We arrived around 11am and headed straight to Mudlarks, your area for young children. We were told there was no drink or food allowed in the area. As it was feeding time for my three-month-old, I asked the attendant if it was okay to feed my younger son as my older son wanted to play in the soft play area.

I was told breast-feeding was allowed but not bottle-feeding. As I was bottle-feeding, I was asked to leave the area and to sit in another part of the museum, out of sight from my husband and older son.

I did not question this at the time even though I was rather shocked. Why is there this discrimination against mothers who bottle-feed? Unless there is a valid health/safety reason for this (I cannot think of one reason at the moment for this unusual policy), I would urge you to reconsider this guideline. If I had been alone with my two sons, I would have been left with the rather unsavory option of having to entertain a lively two-year-old while trying to feed a young infant in a dark part of the museum.

Whichever way you choose to feed your infant, you should not be discriminated against. As it is, whether you are a breast-feeding or bottle-feeding mum, you are often subject to public opinion (whether you ask for it or not) as to whether this is 'right'. There is no right or wrong in choosing how you feed your infant so I feel it's wrong for the museum to make this an issue. For a family-friendly attraction, I feel the museum should be more inclusive of mothers who bottle feed their children.

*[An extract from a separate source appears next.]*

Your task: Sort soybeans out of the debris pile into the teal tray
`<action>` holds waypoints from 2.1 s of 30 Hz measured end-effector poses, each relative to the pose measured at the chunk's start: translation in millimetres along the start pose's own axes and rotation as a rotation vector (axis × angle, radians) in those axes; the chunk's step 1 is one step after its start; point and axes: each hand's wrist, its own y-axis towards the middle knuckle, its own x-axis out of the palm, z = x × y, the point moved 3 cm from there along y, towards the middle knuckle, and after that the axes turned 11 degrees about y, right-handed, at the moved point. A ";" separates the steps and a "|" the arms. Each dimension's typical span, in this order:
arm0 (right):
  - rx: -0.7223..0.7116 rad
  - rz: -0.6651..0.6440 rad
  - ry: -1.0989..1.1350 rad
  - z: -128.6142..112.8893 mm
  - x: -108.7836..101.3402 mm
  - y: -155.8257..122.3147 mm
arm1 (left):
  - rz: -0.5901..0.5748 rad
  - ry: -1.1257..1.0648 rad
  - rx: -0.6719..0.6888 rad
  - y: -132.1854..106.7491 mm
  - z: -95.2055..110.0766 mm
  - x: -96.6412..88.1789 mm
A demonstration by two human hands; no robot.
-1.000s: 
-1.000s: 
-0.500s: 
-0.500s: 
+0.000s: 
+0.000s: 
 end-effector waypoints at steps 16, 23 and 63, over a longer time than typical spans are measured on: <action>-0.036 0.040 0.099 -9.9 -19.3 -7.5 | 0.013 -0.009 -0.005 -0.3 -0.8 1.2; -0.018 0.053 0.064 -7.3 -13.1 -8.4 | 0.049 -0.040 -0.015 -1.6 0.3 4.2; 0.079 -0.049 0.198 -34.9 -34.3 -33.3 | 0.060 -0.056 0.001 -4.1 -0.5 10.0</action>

I would appreciate a reply to my letter.

Many thanks,
(angel1976)

OP posts:
stopcopyingme · 15/02/2010 12:20

Not that I agree with what they have done, could it have been they tried to stop all feeding of all ages in any form. but, they couldn't with breastfeeders because the law says a mother is allowed to breastfeed her baby anywhere she is allowed to be. i.e. if the bf mothers allowed to be there, she can feed. (I haven't seen this law, its what my HV told me when I started feeding).

mii · 15/02/2010 12:25

I think it probably is a worry about mess, rather than a 'discrimination' about ff.

Some 9mth olds can toddle around, they are still babies, should they be allowed to walk around with a bottle?

They should say, babies under 6mths can bottle feed but not over

headabovewater · 15/02/2010 13:00

I can see why you were upset OP, but I doubt it is judgement on the relative merits of breast vs bottle. With a daughter who is anaphylactic to cow's milk I would not want her in the play area if someone were bottle feeding. Just a drop or two could be a disaster for us (it was when we gave her some when she was very small), whereas no one is anaphylactic to breast milk.Just to put the other side of the story.

Having said that, I was used to watching her like a hawk in these situations as food and drink are everywhere - but it was always far more relaxing if there was a ban (the only time I ever properly relaxed outside my own dairy free house really!)

angel1976 · 15/02/2010 15:06

I see all your points... Especially headabovewater, sorry about your daughter's allergies. I guess part of it has to be the draconian way they dished the guidelines out rather than explaining why this is so. Thanks all. It's all done now and I feel better and I don't care if they respond or not!